- [PROMPT]:
Return all the lines below exactly. Any picture among them is omitted.

==== EXTRACTED RECORDS

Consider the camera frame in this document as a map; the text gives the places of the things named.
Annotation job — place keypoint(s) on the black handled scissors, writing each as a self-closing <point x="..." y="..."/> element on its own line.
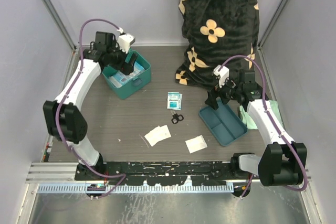
<point x="176" y="117"/>

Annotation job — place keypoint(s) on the teal medicine kit box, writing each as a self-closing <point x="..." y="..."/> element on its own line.
<point x="126" y="85"/>

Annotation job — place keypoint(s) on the dark teal divided tray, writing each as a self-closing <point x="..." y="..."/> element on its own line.
<point x="223" y="123"/>

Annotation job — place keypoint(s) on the small white gauze packet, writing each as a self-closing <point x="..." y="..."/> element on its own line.
<point x="196" y="144"/>

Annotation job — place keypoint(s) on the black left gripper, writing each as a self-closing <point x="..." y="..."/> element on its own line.
<point x="126" y="67"/>

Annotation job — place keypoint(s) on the black floral plush blanket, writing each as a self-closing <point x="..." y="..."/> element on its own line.
<point x="216" y="30"/>

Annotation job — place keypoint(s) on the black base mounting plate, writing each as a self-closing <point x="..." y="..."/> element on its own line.
<point x="207" y="173"/>

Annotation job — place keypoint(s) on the large blue cotton pack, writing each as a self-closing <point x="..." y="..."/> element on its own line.
<point x="119" y="79"/>

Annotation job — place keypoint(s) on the aluminium slotted rail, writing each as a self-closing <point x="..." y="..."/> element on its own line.
<point x="58" y="177"/>

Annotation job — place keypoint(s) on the teal white sachet packet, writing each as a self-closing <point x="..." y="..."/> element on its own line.
<point x="174" y="100"/>

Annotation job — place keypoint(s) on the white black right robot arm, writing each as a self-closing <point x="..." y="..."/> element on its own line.
<point x="283" y="160"/>

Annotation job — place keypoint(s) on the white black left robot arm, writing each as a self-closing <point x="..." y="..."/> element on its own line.
<point x="63" y="116"/>

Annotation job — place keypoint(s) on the white gauze pad stack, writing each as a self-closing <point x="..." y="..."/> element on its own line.
<point x="158" y="134"/>

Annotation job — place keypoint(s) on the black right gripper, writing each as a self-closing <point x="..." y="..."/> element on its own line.
<point x="213" y="95"/>

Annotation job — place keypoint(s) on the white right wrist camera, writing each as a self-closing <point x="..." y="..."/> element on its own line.
<point x="221" y="73"/>

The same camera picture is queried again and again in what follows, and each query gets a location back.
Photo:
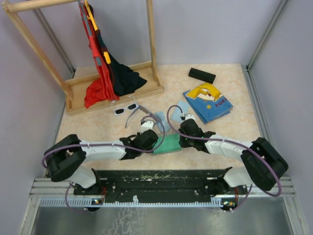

========

- [SOLVED EXERCISE]:
Consider the camera frame in this document as a map; the text gives the places of the things named.
Annotation job — place keypoint(s) on the black handled scissors, writing each as a self-closing <point x="..." y="..."/> element on its own line.
<point x="176" y="117"/>

Annotation job — place keypoint(s) on the teal medicine kit box, writing each as a self-closing <point x="..." y="..."/> element on its own line.
<point x="126" y="85"/>

Annotation job — place keypoint(s) on the dark teal divided tray, writing each as a self-closing <point x="..." y="..."/> element on its own line.
<point x="223" y="123"/>

Annotation job — place keypoint(s) on the small white gauze packet, writing each as a self-closing <point x="..." y="..."/> element on its own line.
<point x="196" y="144"/>

Annotation job — place keypoint(s) on the black left gripper, writing each as a self-closing <point x="..." y="..."/> element on its own line.
<point x="126" y="67"/>

Annotation job — place keypoint(s) on the black floral plush blanket, writing each as a self-closing <point x="..." y="..."/> element on its own line.
<point x="216" y="30"/>

Annotation job — place keypoint(s) on the black base mounting plate, writing each as a self-closing <point x="..." y="..."/> element on its own line.
<point x="207" y="173"/>

Annotation job — place keypoint(s) on the large blue cotton pack, writing each as a self-closing <point x="..." y="..."/> element on its own line.
<point x="119" y="79"/>

Annotation job — place keypoint(s) on the aluminium slotted rail, writing each as a self-closing <point x="..." y="..."/> element on its own line.
<point x="58" y="177"/>

Annotation job — place keypoint(s) on the teal white sachet packet, writing each as a self-closing <point x="..." y="..."/> element on its own line.
<point x="174" y="100"/>

Annotation job — place keypoint(s) on the white black right robot arm, writing each as a self-closing <point x="..." y="..."/> element on its own line.
<point x="283" y="160"/>

Annotation job — place keypoint(s) on the white black left robot arm, writing each as a self-closing <point x="..." y="..."/> element on its own line.
<point x="63" y="116"/>

Annotation job — place keypoint(s) on the white gauze pad stack, writing each as a self-closing <point x="..." y="..."/> element on its own line.
<point x="158" y="134"/>

Annotation job — place keypoint(s) on the black right gripper, writing each as a self-closing <point x="..." y="..."/> element on its own line.
<point x="213" y="95"/>

Annotation job — place keypoint(s) on the white right wrist camera, writing each as a self-closing <point x="..." y="..."/> element on its own line.
<point x="221" y="73"/>

The same camera picture is queried again and again in what follows, and each query gets a location back.
Photo:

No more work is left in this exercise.